What the task asks ▸
Starting at the first line of the records and stopping at the line that contains "Identify the yellow pear top", transcribe every line exactly and leave out the pictures.

***

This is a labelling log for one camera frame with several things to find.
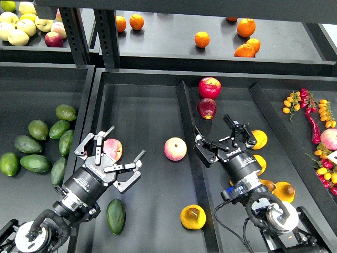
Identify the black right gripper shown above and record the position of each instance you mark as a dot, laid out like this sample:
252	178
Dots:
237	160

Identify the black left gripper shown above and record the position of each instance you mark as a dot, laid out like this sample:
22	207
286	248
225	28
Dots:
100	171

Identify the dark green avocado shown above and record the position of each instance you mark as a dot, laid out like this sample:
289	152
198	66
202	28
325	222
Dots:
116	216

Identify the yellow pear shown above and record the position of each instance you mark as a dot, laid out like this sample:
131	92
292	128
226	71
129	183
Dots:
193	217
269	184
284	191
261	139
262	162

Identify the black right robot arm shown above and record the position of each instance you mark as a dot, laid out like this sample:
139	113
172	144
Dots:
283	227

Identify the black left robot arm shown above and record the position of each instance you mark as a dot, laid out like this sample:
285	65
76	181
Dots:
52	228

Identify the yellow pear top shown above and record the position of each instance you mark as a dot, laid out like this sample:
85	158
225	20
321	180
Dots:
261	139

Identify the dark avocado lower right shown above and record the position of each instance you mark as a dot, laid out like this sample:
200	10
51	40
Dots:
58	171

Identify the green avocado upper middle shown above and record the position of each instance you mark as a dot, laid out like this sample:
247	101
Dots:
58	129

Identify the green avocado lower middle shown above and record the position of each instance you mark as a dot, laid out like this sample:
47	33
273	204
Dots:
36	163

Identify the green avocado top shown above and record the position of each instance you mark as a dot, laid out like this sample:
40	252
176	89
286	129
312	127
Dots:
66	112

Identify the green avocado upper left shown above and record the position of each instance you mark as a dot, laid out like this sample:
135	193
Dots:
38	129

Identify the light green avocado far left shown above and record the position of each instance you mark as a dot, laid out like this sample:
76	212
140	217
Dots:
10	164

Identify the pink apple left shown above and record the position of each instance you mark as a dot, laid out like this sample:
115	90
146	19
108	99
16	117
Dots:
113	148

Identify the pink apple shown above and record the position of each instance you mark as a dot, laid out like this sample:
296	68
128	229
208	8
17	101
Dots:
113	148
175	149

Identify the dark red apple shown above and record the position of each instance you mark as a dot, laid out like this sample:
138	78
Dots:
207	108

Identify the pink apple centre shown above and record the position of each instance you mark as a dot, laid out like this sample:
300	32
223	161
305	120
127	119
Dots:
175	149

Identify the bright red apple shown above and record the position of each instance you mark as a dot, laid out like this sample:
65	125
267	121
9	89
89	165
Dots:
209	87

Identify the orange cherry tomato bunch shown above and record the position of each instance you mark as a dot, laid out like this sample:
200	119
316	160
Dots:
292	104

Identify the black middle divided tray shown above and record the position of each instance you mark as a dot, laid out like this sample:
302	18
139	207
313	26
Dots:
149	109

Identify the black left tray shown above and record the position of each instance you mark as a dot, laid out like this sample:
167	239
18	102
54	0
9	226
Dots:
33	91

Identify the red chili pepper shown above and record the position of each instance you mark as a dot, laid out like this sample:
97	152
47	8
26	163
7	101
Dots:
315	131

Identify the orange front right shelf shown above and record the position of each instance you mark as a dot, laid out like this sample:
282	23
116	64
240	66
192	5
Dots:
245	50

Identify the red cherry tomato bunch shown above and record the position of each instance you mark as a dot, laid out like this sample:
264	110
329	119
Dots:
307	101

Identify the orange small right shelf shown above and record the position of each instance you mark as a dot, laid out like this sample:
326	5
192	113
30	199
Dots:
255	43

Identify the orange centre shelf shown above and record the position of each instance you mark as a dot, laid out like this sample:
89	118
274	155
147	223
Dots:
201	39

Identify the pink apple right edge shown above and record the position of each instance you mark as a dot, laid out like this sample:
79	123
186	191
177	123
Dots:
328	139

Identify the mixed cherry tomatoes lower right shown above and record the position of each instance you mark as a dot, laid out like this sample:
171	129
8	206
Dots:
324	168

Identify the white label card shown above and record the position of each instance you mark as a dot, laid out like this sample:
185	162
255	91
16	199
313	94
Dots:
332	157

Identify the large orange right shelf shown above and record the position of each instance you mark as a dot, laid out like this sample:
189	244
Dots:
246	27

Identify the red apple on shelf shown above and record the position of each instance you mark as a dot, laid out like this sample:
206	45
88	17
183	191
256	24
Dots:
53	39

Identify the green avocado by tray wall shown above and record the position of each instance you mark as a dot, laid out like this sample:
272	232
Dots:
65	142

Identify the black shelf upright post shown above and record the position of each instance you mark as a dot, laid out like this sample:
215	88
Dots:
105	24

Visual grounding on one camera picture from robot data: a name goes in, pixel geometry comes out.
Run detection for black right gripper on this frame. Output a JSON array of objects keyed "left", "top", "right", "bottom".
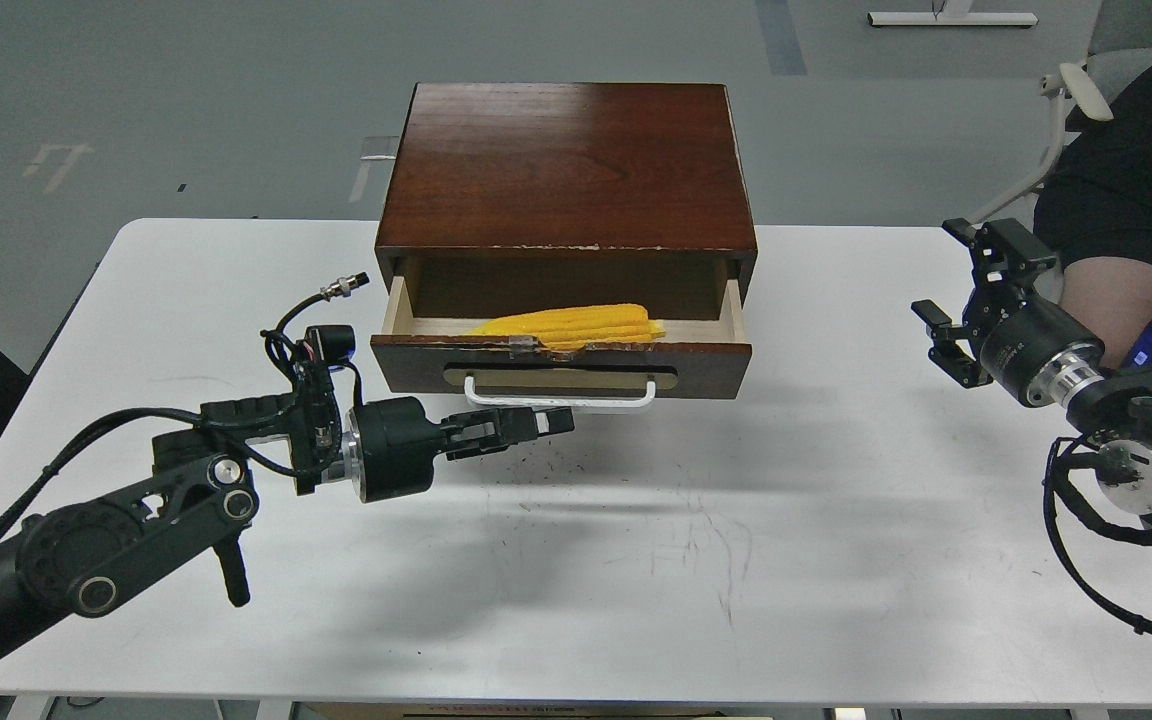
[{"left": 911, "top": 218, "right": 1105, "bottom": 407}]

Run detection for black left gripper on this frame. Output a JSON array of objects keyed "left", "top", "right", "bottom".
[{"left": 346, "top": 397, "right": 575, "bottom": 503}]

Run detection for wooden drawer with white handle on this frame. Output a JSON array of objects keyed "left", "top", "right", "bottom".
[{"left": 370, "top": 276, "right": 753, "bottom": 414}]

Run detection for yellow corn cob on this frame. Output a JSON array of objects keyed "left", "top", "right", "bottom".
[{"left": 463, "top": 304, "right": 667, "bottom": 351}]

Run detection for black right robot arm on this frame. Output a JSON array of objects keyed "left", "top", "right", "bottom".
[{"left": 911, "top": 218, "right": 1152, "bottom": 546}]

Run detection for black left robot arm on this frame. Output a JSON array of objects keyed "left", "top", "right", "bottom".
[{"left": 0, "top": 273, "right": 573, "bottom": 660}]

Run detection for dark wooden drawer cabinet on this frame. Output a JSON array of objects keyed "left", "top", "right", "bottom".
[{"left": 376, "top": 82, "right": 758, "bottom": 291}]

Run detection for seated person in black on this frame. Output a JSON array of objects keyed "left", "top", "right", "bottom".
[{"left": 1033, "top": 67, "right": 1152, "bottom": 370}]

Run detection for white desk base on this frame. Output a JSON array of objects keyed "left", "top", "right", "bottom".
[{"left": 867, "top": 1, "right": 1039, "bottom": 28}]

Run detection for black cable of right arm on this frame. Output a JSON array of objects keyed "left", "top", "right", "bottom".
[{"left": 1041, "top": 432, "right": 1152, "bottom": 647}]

***

Response to the exercise ▸
This is a labelling log for one camera frame with several things to find.
Identify the black right gripper shown above and record the position of each instance you mark as a dot, laid out like this sample:
252	178
Dots:
237	160

Identify the black left gripper shown above and record the position of each instance you mark as a dot, laid out like this sample:
22	207
286	248
225	28
Dots:
100	171

Identify the dark green avocado shown above and record the position of each instance you mark as a dot, laid out like this sample:
289	152
198	66
202	28
325	222
Dots:
116	216

Identify the yellow pear shown above and record the position of each instance you mark as a dot, laid out like this sample:
131	92
292	128
226	71
129	183
Dots:
193	217
269	184
284	191
261	139
262	162

Identify the black right robot arm shown above and record the position of each instance you mark as a dot, laid out like this sample:
139	113
172	144
Dots:
283	227

Identify the black left robot arm shown above and record the position of each instance you mark as a dot, laid out like this sample:
285	65
76	181
Dots:
52	228

Identify the yellow pear top shown above and record the position of each instance you mark as a dot, laid out like this sample:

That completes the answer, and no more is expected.